At a time when global access to healthcare is not secured and grave health inequalities persist, the implementation of evidence-based personalized health strategies remains nothing but a utopia. The promised revolution of artificial intelligence (AI) and digital health for personalized healthcare has yet to happen. We are even far from the adoption of machine learning approaches to stratify the patients and populations to define personalized prevention strategies. One of the main causes of this impasse is access to high-quality and standardized data. AI algorithms are often trained on low-quality, biased datasets with limited sample sizes, and the resulting models fail to generalize to the larger population and reach clinical maturity. Facilitated access to large and thoroughly characterized cohorts would, at least partially, solve these issues.

Today’s major advancements in epidemiology and clinical research originate from large population or patient-based cohort studies. Countries who had the vision of implementing mega cohorts early, such as the UK Biobank (UK, 500,000 participants) [1], the All of Us Research Program (USA, up to 1 million participants), Constances (France, 200,000 participants) [2], or the German National Cohort NAKO (Germany, 205,000 participants) [3] are now collecting the fruits of their massive investments with breakthrough scientific achievements.

Regarding most cohort studies, except maybe the example of the UK Biobank, there is a cohort paradox: large volumes of data from cohorts already exist in research centers or hospitals but are largely underexploited. The data sometimes remain behind obscure data and sample access procedures, limiting the reach and accessibility of such resources by external scientists. But this is easily understandable: teams and PIs who have shed blood and tears to create and maintain these research infrastructures for many years are not compensated enough for their accomplishments.
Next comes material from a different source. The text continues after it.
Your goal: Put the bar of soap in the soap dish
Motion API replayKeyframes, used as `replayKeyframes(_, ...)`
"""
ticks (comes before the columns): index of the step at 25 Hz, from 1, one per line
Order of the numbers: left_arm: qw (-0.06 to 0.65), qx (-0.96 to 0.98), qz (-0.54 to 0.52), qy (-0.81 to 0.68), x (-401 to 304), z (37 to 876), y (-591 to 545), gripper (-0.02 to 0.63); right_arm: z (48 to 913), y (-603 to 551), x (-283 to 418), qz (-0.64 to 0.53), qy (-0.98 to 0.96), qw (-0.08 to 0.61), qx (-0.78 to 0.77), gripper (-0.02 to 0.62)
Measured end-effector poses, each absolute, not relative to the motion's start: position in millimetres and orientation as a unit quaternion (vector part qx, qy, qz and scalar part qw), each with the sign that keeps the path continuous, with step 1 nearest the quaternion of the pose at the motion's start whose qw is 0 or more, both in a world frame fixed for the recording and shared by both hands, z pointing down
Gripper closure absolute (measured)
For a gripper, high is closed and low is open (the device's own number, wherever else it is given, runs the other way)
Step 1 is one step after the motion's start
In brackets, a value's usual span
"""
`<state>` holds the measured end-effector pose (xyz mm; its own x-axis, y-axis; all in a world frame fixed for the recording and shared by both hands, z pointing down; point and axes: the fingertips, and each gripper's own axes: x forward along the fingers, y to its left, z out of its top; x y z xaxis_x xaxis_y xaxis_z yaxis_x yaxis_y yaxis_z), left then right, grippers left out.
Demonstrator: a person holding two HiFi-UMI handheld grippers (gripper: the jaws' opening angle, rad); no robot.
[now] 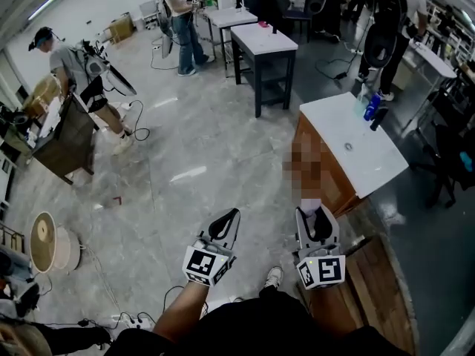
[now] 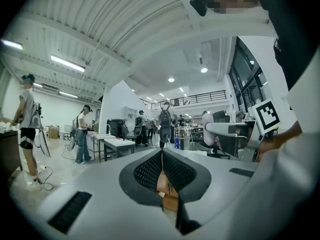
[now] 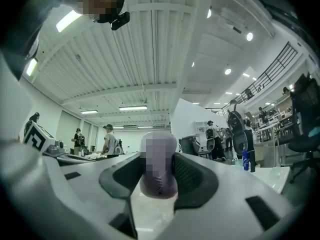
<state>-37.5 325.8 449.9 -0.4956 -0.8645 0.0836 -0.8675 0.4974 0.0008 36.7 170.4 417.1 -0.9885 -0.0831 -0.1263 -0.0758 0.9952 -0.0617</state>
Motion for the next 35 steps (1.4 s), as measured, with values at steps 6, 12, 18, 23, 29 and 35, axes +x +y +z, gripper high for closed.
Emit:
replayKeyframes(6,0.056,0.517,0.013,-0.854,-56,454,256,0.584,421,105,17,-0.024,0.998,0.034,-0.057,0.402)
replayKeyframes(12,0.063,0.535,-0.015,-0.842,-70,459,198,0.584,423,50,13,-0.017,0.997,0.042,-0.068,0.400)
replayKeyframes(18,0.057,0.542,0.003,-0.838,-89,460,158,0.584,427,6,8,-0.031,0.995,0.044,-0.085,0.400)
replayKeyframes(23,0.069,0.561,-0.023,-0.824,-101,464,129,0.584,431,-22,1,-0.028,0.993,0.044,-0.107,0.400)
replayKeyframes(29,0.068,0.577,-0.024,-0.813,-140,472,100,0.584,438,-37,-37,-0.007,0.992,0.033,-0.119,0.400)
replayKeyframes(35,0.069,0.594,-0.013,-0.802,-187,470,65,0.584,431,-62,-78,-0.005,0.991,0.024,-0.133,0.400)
They feel frustrated to see external researchers exploiting the data and being acclaimed for their publications once all the heavy lifting is done.

Cohorts, by design, are tools that have a relatively long time of return on investment [4]. The E3N cohort, initiated in 1990 in France, is one of the most extensive cohort studies on women’s health and is still active with 32 years of follow-up [5]. During the first five years of the cohort, virtually no peer-reviewed publication came out. The scientific community frequently mocked the project, when case–control studies were the most frequent study design. Today, this large research infrastructure enabled the publication of more than 1100 publications including major findings in cancer and chronic disease prevention as well as in pharmaco-epidemiology.

With the current international organization, where cohort studies are run in silos, there is an important waste of public money and as such, an important opportunity in terms of economy of scale. This is particularly visible when it comes to patient-based cohorts where everyone is trying to get their “own” cohort, collect data and samples and try to secure funds for a few research projects, after which the follow-up is often stopped due to lack of resources or staff to maintain them. Collectively, this represents a major waste of resources, and can even be considered as an unethical approach with respect to the time and data that the participants have shared with a hope to significantly contribute to research.

We need a “cohort moonshot” program to create a sustainable model to support the next generations of cohort studies. European grants or large national funding schemes are often used to initiate cohort studies, but, because they are restricted in time, they are not appropriate to support cohorts in the long run.

As such, we should move from a sporadic and fragmented funding mechanism to a continuous support principle for data and sample generation in the long run. The European Prospective Investigation into Cancer and Nutrition (EPIC) study is a perfect example. Started in 1990 by the IARC and WHO, EPIC is still one of the largest cohort studies in the world today, with more than half a million participants recruited across 10 European countries [6]. Initially funded by the European Commission and national sources, the follow-up of the participants stopped in 2015. The cohort is still used by the EPIC consortium today (more than 1800 peer-reviewed publications indexed in Pubmed used EPIC data), but its value will inevitably decrease over time without a substantial, sustainable funding mechanism to update the cohort and expand the data and sample collection. What will likely become a waste of invaluable research data and samples in the mid-term could be turned, with some vision, into the basis of a long term, European Health cohort.

Changing the economic model of mega cohorts and the compensation mechanisms for the teams in charge of cohort implementation is a necessity. Despite the slow upcoming paradigm shift in scientific evaluation (moving away from H-index and number of publications towards a better societal impact), collecting data and generating research resources accessible to other researchers is not sufficiently recognized in the research community. How can you conciliate the promotion of Open Science and Open Data practices if, on the other hand, the producers of data are not financially compensated for their efforts and not incentivized to maintain and develop their cohort studies?

If we consider cohorts as long term tools to improve public health, we could argue that creating large, high quality and sustainable research infrastructures should be a task delegated to a governmental, national or European entity, and no longer driven by a group of academic researchers.

To fully embrace our present and future societal and healthcare challenges, we should start funding a “Cohort Moonshot” and implementing a European Health Cohort, with a “One Health” approach, invest in digital and IT technologies to facilitate the data capture and ensure the trust of the citizens, and rely on the European Health Data Space. The collection of data and samples in a federated and privacy preserving fashion is technically possible and it would allow the follow-up of millions of citizens' health parameters for research purposes. The anticipated era of precision health might then become a reality.